De uma maneira ou de outra, esse relacionamento que vive um momento de incompatibilidade de gênios, deve obrigar à criação de um modelo “Dilma 2.0”, avalia Assis, mais amigável com os agentes financeiros. “Ela terá de pensar na estabilidade institucional, e não poderá errar, como vem errando até agora. E isso por puro pragmatismo político”, explica. Em outras palavras, fazer as pazes com os agentes financeiros é fundamental para que ela possa governar bem nos próximos quatro anos, para não gerar problemas para o Brasil, assim como para o próprio PT, acredita Assis. “Mais desgastes inviabilizariam eleições petistas em 2016 [pleitos municipais] e 2018”, conclui o economista.

E errar num eventual segundo mandato significaria brecar, inclusive, a volta de Lula, seu mentor, nas próximas eleições presidenciais. O ex-presidente já sinalizou que está disposto a retomar o posto deixado para a sua ex-ministra em 2010. Zeina Latif considera que hoje, apesar de o país contar com reservas internacionais muito mais robustas que no passado, a piora dos indicadores fiscais tem sido muito rápida. “A má conduta fiscal é clara, assim como os dados de atividade são frágeis e da inflação. E ainda corremos o risco de perder o status de grau de investimento nas agências de risco”, pondera Latif.

Para ela, a campanha eleitoral de Dilma Rousseff também deve cobrar seu preço, principalmente no que diz respeito ao uso do Banco Central como munição para atacar Marina Silva. A candidata do PSB defendeu a autonomia do BC, e Rousseff questionou sua rival com propagandas na TV que levavam o eleitor a induzir que um BC independente significaria um risco para o emprego dos brasileiros, pois seria um “quarto poder” a elevar juros a seu bel prazer em nome do controle da inflação. “Isso faz um estrago enorme, pois enfraquece institucionalmente o BC”, completa a economista.

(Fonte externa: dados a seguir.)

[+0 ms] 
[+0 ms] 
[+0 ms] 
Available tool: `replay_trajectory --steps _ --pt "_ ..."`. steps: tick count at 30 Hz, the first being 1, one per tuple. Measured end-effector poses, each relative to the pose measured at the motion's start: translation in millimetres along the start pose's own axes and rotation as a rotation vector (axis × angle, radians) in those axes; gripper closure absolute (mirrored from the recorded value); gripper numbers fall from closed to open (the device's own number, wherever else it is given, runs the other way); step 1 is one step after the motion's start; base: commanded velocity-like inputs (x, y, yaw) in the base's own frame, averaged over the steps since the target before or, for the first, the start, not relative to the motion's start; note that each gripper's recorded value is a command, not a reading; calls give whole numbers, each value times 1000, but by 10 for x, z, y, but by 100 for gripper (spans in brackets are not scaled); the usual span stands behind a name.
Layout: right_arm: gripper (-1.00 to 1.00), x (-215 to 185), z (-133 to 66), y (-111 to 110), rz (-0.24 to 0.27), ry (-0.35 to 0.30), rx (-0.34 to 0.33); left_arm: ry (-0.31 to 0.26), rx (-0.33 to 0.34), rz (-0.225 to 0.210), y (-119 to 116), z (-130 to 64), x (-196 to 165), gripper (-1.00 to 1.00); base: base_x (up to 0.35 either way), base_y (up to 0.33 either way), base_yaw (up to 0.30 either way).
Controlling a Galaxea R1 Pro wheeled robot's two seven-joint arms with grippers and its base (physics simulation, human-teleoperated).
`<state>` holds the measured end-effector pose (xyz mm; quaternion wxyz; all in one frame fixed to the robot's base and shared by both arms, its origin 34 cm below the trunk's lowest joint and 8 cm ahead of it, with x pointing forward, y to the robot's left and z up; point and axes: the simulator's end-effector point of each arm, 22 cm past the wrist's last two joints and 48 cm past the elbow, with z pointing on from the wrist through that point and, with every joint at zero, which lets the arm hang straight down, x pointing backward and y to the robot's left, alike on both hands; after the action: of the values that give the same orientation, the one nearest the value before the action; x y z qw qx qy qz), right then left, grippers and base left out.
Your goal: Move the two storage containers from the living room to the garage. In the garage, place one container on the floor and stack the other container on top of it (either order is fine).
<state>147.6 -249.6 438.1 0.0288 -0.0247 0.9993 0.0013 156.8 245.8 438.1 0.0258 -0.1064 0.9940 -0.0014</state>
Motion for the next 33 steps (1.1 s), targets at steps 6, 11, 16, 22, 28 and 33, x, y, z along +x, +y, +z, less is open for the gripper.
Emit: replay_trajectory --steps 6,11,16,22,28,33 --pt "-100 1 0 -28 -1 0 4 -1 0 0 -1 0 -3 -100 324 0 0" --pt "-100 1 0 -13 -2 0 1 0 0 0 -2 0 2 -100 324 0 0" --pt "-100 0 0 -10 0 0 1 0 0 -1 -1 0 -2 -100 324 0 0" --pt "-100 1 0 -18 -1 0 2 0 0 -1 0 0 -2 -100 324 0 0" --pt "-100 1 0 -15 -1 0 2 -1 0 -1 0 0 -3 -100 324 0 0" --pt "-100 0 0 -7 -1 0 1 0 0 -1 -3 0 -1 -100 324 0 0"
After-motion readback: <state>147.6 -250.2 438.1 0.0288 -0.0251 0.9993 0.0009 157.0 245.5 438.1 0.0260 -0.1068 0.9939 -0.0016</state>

Esse capítulo ganhou efetivamente um tom um pouco folclórico entre especialistas, uma vez que a independência do BC já é um fato, acredita Assis, que já integrou a instituição. “O BC brasileiro é mais independente do que a gente pensa. Não há nenhuma reunião do Comitê de Política Monetária (Copom), que tenha o ministro da Fazenda. Nem há ninguém ali que tenha chegado por indicação de algum partido”, diz Assis. O tema, entretanto, ganhou uma simbologia para a candidata Rousseff, que acabou aumentando a antipatia de agentes financeiros com o seu nome. Por isso, se vitoriosa, Rousseff terá um trabalho extra para restaurar a confiança no âmbito financeiro. Além de ter de escolher a dedo um nome para substituir o atual ministro da Fazenda, Guido Mantega, talvez tenha que nomear outro titular para o Banco Central. E ainda, listar uma série de medidas concretas para dinamizar a economia sem ferir o controle das contas públicas.

Foi assim que Lula ganhou o coração do mercado. Quando ele assumiu, os empresários demoraram a tirar seus projetos da gaveta, temendo mexidas drásticas no modelo econômico. Era o trauma do Governo de Fernando Collor (1990-1993), que confiscou a poupança dos brasileiros no início do seu Governo. Para acalmar os ânimos, Lula nomeou Henrique Meirelles para ser seu homem no BC, um executivo respeitado no mundo inteiro. E Antonio Palocci, para a Fazenda. Meirelles e Palocci trouxeram a serenidade que o mercado procurava diante de um desconhecido candidato que assumiu a presidência com um discurso focado no social. Agora, Rousseff se vê diante de um desafio curioso. Todos conhecem a sua maneira de pensar, e por isso, a cautela com sua eventual ascensão é redobrada.